CONTRIBUTED BY HANNAH CURTIS
With Peach Air’s new route, Naha – Hong Kong, having just started in February 2015, I suspect a lot more people will be visiting the already popular destination of Hong Kong.
While researching for our trip, I turned to the many fabulous and informative articles already on Okinawa Hai, however, one thing I did notice was the lack of mention about Macau.
Okay, so, while Macau isn’t exactly Hong Kong, they are the only two Special Administrative Regions of the People’s Republic of China, and Macau is only a stone’s throw away from Hong Kong. It is, therefore, an easy day trip.
We booked our tickets to Macau in advance through Turbojet for the very first sailing out of the China Ferry Terminal in Kowloon (I believe if you are staying on the Hong Kong side there is also a terminal there). You are able to purchase tickets on the day, but I had read that the return journey to Hong Kong can get quite booked up, so I pre-booked our entire trip to ensure we didn’t get stuck in Macau.
The one-hour journey went by quite fast, but once we arrived in Macau and got through immigration (remember to bring your passport!) it was a tad bit chaotic. For starters, the terminal looked as though it was undergoing some construction. As a result, there was not much room for all the passengers. Since we arrived early, there was no tourist information booth open (which I was counting on for maps, etc).

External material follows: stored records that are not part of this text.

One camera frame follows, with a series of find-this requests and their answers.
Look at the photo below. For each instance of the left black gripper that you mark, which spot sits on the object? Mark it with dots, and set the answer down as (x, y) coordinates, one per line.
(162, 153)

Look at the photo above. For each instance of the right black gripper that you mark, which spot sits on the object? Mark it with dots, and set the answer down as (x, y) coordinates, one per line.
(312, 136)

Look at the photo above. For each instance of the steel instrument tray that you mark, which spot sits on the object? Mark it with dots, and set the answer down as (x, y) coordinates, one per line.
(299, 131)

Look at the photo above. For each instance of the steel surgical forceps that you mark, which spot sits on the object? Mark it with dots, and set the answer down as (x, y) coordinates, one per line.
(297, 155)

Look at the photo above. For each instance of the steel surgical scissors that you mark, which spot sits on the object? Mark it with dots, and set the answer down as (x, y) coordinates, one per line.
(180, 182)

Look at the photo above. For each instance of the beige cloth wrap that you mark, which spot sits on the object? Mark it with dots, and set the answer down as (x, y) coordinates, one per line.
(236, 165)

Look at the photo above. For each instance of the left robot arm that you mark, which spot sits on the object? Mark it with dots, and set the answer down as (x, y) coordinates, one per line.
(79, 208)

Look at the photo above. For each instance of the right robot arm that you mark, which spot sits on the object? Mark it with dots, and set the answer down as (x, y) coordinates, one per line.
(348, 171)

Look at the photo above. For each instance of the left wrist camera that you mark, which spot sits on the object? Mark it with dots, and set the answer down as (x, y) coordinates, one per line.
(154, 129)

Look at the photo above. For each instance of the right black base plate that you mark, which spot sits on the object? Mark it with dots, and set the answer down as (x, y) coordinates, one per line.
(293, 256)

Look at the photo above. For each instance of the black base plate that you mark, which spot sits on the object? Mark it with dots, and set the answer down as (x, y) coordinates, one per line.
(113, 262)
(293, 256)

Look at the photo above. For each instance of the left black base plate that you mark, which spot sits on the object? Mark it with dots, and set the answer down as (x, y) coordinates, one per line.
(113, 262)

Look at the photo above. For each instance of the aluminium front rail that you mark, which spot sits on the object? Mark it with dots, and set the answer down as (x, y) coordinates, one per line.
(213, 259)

We quickly exited and flagged a taxi to take us the short distance into the town centre. Prior to going, I had read the tip that it is possible to get one of the many casino shuttle buses from the airport into town for free. However, since children aren’t allowed in the casinos and we were traveling with two of them, we decided not to try this because we weren’t sure if they allowed children on the bus. Another option is to take a public bus, but as it turned out for our family of four, a taxi was the cheapest option.
The first thing I noticed about Macau was how similar the architecture was to Portugal; it was beautiful and so different from Hong Kong.
Senado Square, a paved town square and part of the UNESCO Historic centre of Macau World Heritage Site, has so much character and we were lucky enough to visit on a weekday so there weren’t too many visitors; I believe it can get extremely crowded at times, particularly over the weekend.
We made our way to the 17th Century Church of St Paul, although sadly all that remains are the facade and the stairway. The stairway was closed to visitors which was a shame as I think it would have been neat to be able to walk up them. Again, I read that people have been able to so I am not sure if we had bad timing or if they just got lucky.
Monte Fort offered wonderful views of the city, but my favorite area was definitely the St, Lazarus Church district. It was equal in beauty to the other parts of Macau but so much quieter! I was hoping to come across some artists or galleries as I believe this is the artist area of the city, but we didn’t; maybe we needed to venture off to some side streets, or maybe our timing wasn’t good.
If you happen to be an Indiana Jones fan you may wish to check out the Street of Happiness; formerly the red light district, this beautiful street was featured in the movie Temple of Doom.
For lunch I was hoping for some macanese cuisine, but with two tired and hungry children and parents who were slightly lost, we ended up at McDonald’s, which I hate to admit!
After lunch we decided to get away from the busy streets of Macau and catch a bus to Coloane. We did a small self-guided walking tour which saw us venturing past the Chapel of St. Francis Xavier, the Coloane Library, Kun Iam Temple, and of course, we made sure we stopped in at the famous Lords Stow Bakery for some egg tarts.
What we really wanted to do in Coloane was visit A-Ma Statue & Temple and the Macau Giant Panda Pavilion at Seac Pai Van Park, but by the time we realized where the entrance was, we needed to head back to catch our return ferry to Hong Kong.
Of course if sightseeing isn’t your cup of tea, you could always visit one of the many casinos, eat breakfast with one of your favorite DreamWorlds character at one of the DreamWorks Experiences, or even bungee jump!
The most expensive part of our trip to Macau was getting there & back; for two adults and two children (children over the age of 1 need a ticket), it came to $180 USD.
It was a nice change of scenery from Hong Kong and since we weren’t sure we would ever be back in the area, it was worth the visit.